[Problem details] What is the number of lines in the data that include the string "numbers"? Give it by itself.

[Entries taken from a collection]
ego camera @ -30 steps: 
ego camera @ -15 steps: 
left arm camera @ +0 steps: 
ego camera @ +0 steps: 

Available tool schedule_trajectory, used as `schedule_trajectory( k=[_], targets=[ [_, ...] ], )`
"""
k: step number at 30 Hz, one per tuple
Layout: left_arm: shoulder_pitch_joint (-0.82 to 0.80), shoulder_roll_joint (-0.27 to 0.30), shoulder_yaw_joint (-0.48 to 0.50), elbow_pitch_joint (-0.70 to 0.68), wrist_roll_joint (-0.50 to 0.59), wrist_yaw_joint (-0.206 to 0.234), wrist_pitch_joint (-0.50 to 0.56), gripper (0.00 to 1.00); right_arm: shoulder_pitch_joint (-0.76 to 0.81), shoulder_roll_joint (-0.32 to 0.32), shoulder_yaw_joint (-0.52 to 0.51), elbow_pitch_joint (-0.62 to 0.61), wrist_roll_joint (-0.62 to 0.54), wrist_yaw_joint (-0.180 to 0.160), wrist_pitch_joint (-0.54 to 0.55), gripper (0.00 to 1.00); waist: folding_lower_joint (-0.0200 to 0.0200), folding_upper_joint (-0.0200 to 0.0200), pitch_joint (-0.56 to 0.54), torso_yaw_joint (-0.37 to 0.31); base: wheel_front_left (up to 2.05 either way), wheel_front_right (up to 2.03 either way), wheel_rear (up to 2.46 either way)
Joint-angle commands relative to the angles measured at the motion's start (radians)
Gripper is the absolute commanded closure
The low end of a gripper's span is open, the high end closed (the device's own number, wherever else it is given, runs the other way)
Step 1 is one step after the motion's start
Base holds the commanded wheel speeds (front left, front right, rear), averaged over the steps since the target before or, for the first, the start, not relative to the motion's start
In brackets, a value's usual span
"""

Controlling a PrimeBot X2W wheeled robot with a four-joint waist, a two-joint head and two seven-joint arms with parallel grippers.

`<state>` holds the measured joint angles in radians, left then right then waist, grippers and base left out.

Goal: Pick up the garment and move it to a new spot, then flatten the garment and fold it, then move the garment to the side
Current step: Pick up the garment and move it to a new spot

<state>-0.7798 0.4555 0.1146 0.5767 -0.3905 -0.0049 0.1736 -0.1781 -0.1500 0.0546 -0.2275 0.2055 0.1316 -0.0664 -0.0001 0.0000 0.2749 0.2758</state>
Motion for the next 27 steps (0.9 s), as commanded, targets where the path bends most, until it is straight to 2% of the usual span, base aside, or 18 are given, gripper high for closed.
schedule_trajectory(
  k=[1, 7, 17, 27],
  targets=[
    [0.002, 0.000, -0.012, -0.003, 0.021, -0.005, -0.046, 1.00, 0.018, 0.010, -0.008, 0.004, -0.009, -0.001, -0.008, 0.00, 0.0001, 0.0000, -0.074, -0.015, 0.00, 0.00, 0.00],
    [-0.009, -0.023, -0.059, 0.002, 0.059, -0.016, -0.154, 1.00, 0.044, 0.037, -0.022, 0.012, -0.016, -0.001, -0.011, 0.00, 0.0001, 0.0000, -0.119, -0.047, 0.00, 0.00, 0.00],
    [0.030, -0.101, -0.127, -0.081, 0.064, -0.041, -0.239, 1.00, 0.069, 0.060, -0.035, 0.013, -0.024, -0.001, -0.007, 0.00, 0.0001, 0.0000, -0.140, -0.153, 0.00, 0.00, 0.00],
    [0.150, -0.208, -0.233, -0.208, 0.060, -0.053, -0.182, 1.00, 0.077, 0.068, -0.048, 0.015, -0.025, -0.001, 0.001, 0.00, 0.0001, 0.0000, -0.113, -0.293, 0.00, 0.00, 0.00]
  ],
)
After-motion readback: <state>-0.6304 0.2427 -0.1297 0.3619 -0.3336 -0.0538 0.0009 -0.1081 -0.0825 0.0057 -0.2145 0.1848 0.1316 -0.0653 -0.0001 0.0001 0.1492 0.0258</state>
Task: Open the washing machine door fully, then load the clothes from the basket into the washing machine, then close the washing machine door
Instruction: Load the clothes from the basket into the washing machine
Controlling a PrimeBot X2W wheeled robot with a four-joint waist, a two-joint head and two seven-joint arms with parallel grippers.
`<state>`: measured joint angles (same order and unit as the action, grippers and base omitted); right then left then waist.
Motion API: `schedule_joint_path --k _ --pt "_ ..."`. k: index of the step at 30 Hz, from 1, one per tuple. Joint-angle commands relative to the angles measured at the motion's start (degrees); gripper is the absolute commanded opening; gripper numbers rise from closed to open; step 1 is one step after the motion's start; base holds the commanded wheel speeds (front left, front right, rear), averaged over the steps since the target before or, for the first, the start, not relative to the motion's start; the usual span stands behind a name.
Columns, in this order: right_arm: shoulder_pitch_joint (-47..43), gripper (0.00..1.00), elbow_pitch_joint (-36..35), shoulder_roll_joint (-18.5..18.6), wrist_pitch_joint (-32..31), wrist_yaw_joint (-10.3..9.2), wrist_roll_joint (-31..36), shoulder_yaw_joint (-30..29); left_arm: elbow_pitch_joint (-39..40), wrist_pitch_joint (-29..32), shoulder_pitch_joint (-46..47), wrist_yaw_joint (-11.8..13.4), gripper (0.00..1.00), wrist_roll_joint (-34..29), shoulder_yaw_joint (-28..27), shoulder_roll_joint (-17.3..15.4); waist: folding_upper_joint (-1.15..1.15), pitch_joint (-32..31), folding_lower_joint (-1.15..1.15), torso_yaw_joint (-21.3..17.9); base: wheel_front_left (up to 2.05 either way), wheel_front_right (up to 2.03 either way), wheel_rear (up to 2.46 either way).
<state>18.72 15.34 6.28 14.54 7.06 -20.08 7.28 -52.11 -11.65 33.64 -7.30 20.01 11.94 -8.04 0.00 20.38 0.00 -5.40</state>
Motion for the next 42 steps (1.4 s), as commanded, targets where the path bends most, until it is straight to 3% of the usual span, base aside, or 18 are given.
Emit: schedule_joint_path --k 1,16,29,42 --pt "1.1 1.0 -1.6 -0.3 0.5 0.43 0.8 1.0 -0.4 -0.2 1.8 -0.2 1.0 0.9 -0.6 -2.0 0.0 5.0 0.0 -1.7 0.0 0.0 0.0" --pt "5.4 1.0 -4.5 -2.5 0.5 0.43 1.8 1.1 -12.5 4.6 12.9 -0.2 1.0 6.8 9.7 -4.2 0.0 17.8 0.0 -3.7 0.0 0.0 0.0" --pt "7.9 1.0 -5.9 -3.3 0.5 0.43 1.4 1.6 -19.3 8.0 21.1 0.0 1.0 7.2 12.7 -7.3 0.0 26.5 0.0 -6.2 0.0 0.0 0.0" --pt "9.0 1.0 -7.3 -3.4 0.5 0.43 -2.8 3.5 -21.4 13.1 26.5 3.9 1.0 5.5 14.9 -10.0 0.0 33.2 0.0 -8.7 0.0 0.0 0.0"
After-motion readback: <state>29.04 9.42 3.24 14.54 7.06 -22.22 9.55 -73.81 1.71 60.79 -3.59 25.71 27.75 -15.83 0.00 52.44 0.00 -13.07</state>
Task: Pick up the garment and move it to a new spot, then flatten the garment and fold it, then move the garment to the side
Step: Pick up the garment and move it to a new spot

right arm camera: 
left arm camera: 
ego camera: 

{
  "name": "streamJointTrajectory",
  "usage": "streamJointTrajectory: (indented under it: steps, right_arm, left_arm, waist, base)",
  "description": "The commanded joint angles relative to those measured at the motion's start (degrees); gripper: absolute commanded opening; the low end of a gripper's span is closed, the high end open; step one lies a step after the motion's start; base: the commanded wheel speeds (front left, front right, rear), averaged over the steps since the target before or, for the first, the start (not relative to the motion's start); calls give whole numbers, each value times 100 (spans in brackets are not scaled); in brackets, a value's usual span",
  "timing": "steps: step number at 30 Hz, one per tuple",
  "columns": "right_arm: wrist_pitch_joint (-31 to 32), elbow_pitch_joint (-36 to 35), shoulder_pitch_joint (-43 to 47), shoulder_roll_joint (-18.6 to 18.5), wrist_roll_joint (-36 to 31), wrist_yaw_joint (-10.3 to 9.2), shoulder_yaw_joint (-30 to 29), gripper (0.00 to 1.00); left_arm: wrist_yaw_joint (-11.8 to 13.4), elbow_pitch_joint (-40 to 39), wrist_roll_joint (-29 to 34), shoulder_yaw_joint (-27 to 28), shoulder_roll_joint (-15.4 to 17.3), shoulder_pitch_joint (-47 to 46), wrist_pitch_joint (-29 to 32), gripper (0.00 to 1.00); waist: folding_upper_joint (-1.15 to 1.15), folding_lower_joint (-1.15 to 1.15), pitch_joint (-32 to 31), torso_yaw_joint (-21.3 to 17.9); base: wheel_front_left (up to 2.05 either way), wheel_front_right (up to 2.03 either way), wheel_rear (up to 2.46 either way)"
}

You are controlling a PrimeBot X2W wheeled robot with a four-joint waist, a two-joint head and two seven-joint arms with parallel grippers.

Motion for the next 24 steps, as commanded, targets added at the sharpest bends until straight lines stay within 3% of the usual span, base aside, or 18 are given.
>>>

[Response box] 2